Jute bags, each weighing 50 kg, are piled up on the docks.
They are full of grains of black gold which, until recently, floated in the milky whiteness of their fruit before being separated from it several leagues from the European coasts.
Hundreds of years ago, an ocean away, with 4 of these seeds you could buy a pumpkin, with 10 a rabbit, with 12 a night with a concubine and with 100 a slave.

It is the story of a journey.
A journey within the journey, mixing past and present, mixing adventure and tradition, experience and avant-garde in a perfect alchemy.
This trip is called Hill Bar.

Hill Bar chocolate is a skillful and loving synthesis of essential flavors. It is a careful selection of raw and primary materials. Sensory maps that take us to the beginning of this journey; young olfactory memories.
Hill Bar is Corrado Barberis: his journey, his choices.
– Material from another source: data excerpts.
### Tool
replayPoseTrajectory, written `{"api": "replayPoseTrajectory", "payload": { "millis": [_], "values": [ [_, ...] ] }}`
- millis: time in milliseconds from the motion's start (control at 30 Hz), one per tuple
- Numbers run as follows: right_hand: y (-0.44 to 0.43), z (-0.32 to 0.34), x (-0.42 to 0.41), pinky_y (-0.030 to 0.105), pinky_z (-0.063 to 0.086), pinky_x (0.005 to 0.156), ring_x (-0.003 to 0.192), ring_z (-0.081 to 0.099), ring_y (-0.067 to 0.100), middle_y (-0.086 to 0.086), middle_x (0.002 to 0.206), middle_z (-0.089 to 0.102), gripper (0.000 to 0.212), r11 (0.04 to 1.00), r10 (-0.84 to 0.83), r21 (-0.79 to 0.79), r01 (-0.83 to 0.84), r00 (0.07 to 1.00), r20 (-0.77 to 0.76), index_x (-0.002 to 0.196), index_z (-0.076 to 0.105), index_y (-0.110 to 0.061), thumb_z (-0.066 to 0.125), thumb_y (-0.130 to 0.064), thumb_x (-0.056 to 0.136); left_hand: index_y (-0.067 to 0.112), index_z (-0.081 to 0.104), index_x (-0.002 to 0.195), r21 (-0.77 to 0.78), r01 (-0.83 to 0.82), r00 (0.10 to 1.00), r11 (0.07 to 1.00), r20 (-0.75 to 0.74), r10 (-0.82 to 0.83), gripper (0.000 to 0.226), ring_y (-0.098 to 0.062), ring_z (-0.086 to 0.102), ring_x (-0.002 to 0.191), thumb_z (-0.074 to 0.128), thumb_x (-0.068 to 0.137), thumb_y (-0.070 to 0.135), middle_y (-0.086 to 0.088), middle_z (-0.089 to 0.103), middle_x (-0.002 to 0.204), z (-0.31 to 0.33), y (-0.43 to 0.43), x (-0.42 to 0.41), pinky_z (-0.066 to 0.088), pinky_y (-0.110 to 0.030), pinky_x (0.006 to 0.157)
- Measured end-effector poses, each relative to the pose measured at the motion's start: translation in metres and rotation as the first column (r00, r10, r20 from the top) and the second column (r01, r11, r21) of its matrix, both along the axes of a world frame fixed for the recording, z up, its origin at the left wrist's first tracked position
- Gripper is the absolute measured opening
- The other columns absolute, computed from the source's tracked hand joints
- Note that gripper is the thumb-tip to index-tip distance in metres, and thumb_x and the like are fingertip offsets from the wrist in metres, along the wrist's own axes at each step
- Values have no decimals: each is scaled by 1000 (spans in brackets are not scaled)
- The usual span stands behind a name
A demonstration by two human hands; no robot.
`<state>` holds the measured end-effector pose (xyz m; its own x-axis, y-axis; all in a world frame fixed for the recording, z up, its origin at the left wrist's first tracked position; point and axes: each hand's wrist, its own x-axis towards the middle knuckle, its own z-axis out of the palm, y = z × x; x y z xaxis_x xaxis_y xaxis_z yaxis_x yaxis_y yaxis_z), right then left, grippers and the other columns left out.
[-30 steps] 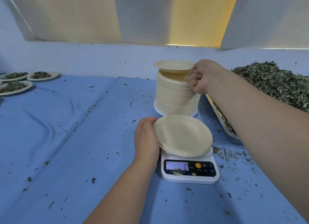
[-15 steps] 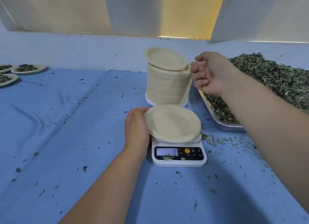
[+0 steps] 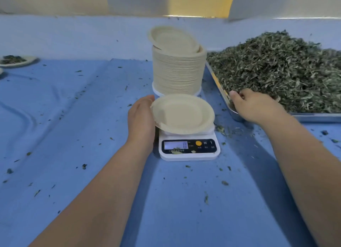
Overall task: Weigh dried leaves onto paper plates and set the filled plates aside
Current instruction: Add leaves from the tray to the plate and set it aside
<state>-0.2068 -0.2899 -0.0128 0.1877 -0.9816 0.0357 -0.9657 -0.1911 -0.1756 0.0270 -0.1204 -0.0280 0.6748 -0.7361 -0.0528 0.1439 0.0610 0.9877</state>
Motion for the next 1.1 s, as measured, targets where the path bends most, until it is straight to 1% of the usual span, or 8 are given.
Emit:
{"api": "replayPoseTrajectory", "payload": {
  "millis": [100, 233, 367, 500, 600, 767, 967, 1100],
  "values": [
    [3, -2, 4, 47, 46, 82, 102, 57, 33, 12, 120, 60, 76, 998, 67, 20, -65, 992, -107, 132, 53, -22, 10, -75, 96, 19, 71, 89, -14, -6, 1000, 1000, 1, 6, 21, -7, 66, 84, 58, 74, 24, -9, 67, 95, -6, 1, 2, 53, -35, 70],
    [8, -6, 6, 38, 47, 65, 75, 57, 26, 7, 86, 61, 62, 984, 136, -107, -141, 989, -60, 99, 60, -18, 20, -64, 102, 34, 74, 106, -9, 7, 1000, 1000, 8, -7, 48, -15, 69, 109, 61, 63, 17, 9, 72, 118, -12, -3, 7, 57, -40, 98],
    [8, -9, 6, 36, 41, 59, 73, 55, 28, 10, 80, 59, 51, 963, 177, -212, -167, 984, 29, 87, 54, -15, 29, -57, 103, 32, 75, 103, -6, 5, 999, 1000, 37, -5, 49, -18, 71, 104, 60, 60, 14, 10, 76, 106, -14, -4, 7, 57, -47, 99],
    [8, -9, 7, 50, 42, 85, 114, 48, 36, 11, 113, 59, 62, 970, 142, -190, -154, 987, -76, 118, 55, -23, 20, -70, 98, 31, 77, 102, -10, 6, 1000, 1000, 26, -5, 46, -19, 70, 108, 60, 62, 14, 6, 75, 111, -14, -5, 6, 56, -48, 101],
    [7, -12, 5, 42, 42, 75, 92, 53, 30, 5, 103, 60, 70, 974, 188, -109, -199, 977, -105, 113, 57, -28, 11, -78, 94, 31, 77, 97, -22, -3, 999, 1000, 32, 4, 41, -18, 69, 106, 60, 63, 15, 6, 75, 109, -13, -4, 5, 56, -45, 100],
    [9, -17, 5, 29, 35, 54, 62, 55, 24, 4, 70, 60, 63, 943, 165, -286, -169, 986, -39, 74, 55, -20, 23, -67, 100, 29, 77, 91, -43, -42, 999, 998, 29, 44, 35, -16, 67, 98, 56, 65, 17, -1, 73, 113, -13, -4, 3, 56, -36, 83],
    [8, -19, 5, 28, 31, 53, 62, 50, 19, 0, 71, 57, 45, 942, 146, -315, -117, 987, 70, 78, 48, -24, 35, -63, 98, 31, 76, 87, -28, -47, 999, 999, 12, 47, 30, -24, 66, 112, 54, 68, 20, 0, 71, 119, -12, -4, 4, 54, -46, 99],
    [6, -17, 4, 34, 36, 61, 70, 54, 23, -3, 76, 56, 41, 965, 130, -237, -109, 989, 75, 90, 48, -27, 33, -65, 97, 34, 76, 82, -20, -10, 1000, 1000, 17, 10, 29, -18, 68, 100, 52, 70, 20, 0, 73, 114, -13, -4, 3, 55, -44, 95]
  ]
}}
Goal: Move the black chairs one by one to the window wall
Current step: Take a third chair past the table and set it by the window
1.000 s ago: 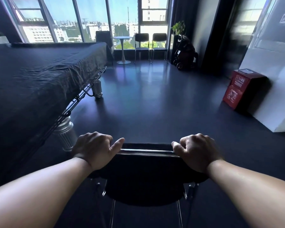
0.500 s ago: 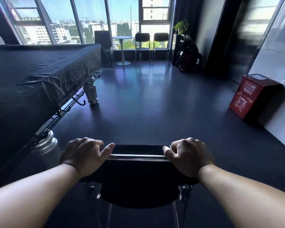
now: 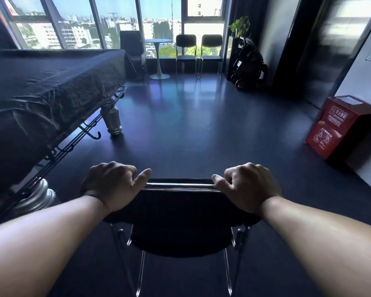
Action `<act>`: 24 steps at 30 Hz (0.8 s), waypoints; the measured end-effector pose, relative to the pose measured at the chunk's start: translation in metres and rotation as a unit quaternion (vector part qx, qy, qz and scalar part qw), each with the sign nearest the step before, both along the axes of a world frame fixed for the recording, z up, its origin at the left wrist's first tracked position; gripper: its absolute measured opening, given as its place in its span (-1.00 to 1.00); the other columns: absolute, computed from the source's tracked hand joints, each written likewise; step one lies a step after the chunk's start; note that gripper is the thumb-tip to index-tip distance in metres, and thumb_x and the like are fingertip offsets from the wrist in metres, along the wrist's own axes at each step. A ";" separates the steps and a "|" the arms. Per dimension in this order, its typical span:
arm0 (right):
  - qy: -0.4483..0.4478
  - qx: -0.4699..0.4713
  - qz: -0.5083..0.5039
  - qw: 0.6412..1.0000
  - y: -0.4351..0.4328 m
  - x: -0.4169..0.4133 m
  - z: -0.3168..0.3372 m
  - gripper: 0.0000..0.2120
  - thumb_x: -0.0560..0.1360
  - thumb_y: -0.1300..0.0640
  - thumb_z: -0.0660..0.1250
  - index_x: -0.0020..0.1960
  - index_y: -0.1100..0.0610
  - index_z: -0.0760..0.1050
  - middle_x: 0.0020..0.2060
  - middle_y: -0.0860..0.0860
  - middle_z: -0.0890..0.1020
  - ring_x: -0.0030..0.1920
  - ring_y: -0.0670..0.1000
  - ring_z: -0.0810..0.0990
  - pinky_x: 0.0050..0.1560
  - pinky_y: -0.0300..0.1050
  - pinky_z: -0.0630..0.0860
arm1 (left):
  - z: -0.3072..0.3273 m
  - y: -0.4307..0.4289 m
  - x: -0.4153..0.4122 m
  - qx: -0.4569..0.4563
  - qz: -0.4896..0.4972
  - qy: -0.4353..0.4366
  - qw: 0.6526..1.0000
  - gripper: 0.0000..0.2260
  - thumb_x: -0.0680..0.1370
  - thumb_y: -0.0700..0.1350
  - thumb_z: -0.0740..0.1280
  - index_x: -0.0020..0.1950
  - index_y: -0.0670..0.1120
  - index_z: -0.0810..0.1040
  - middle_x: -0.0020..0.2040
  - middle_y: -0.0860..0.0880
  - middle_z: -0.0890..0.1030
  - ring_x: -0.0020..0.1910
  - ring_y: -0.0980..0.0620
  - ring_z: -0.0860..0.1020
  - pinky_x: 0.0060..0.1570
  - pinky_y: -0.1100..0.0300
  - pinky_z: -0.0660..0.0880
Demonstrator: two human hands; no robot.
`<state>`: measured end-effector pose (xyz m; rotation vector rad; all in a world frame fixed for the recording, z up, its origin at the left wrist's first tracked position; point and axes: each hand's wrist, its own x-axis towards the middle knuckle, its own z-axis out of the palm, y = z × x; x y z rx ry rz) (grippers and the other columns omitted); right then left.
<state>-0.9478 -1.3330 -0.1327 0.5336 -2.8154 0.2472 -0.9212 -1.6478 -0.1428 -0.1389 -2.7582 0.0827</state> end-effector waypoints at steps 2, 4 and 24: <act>0.001 0.003 -0.003 1.000 -0.002 -0.025 -0.001 -0.44 0.53 -0.36 0.11 -0.30 0.09 0.49 -0.24 0.06 0.66 -0.11 0.19 0.60 -0.19 -0.07 0.31 | -0.001 -0.004 -0.029 0.003 -0.008 0.007 1.000 -0.33 0.46 0.43 -0.20 -0.33 -0.04 0.45 -0.25 -0.02 0.64 -0.12 -0.19 0.60 -0.21 0.10 0.33; 0.001 0.006 -0.006 1.000 -0.005 -0.046 0.001 -0.45 0.52 -0.36 0.10 -0.31 0.08 0.46 -0.23 0.06 0.66 -0.10 0.19 0.60 -0.19 -0.07 0.31 | -0.002 -0.006 -0.054 0.007 -0.011 0.008 1.000 -0.30 0.42 0.44 -0.24 -0.33 -0.04 0.45 -0.25 -0.02 0.63 -0.12 -0.18 0.60 -0.21 0.10 0.32; -0.002 0.050 -0.013 0.999 -0.011 -0.314 -0.007 -0.34 0.35 -0.45 -0.27 -0.33 0.03 0.35 -0.26 0.01 0.63 -0.12 0.15 0.61 -0.20 -0.05 0.34 | 0.005 -0.016 -0.325 -0.009 -0.052 -0.025 0.998 -0.41 0.54 0.42 -0.05 -0.33 -0.03 0.41 -0.25 -0.01 0.64 -0.14 -0.10 0.61 -0.23 0.12 0.25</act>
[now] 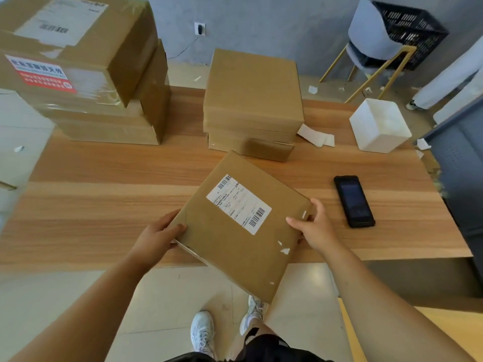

We could tell the story of how he began his life as a gourmet and foodie in 2013 with the opening of Gelato & Coffee ice cream parlor on Rue Basse in Old Lille, or how that first melted chocolate he let drip on his artisanal ice creams to create the traditional Italian stracciatella became the one-way ticket on his journey to a life as a chocolatier.
That would be a mistake, because this journey starts much earlier.
Much, much, much earlier.
It all starts with the cup of hot chocolate that every citizen of Turin could sip.
It all started with the commercial blockade imposed by Napoleon on the English market, which followed the routes to the Americas and forced the refined confectioners of Turin to replace part of the cocoa with the Tonda Gentile delle Langhe hazelnut to create the first Gianduja paste.
It all started with the first solid chocolate that became a chocolate and melted in the mouth of that first Piedmontese and then Italian palate.
It begins with the young Corrado Barberis who grows up convinced and certain that all this, quality, authenticity, experience and elegance, are absolute values and continues with a man who has let himself be chosen by cocoa on condition that he honors it in all its aspects.
The Bean to bar process, along with careful and painstaking processing was the most natural choice.

These same jute bags, which were once loaded onto wagons bound for the kitchens of European courts, now arrive at HillBar’s artisanal workshop in Villeneuve d’Ascq where they are opened by Corrado and his team. Here, each bean is received and checked to ensure that only the best, undamaged raw material goes into production.
The beans, selected one by one, are then roasted, then shelled and ground with sugar for at least 72 hours and subjected to all the other delicate stages of the transformation from bean to bar (conching, maturing, tempering, molding…).

Corrado’s visions are thus transformed into delicious and colorful packages of contemporary sophistication. How not to be attracted.
The real experience, however, will be to open them and let yourself be enchanted by their contents: a brilliant chocolate bar obtained from the purest cocoa, mixed with organic beet sugar and processed according to tradition to preserve all its original qualities. Nothing else! He tells us.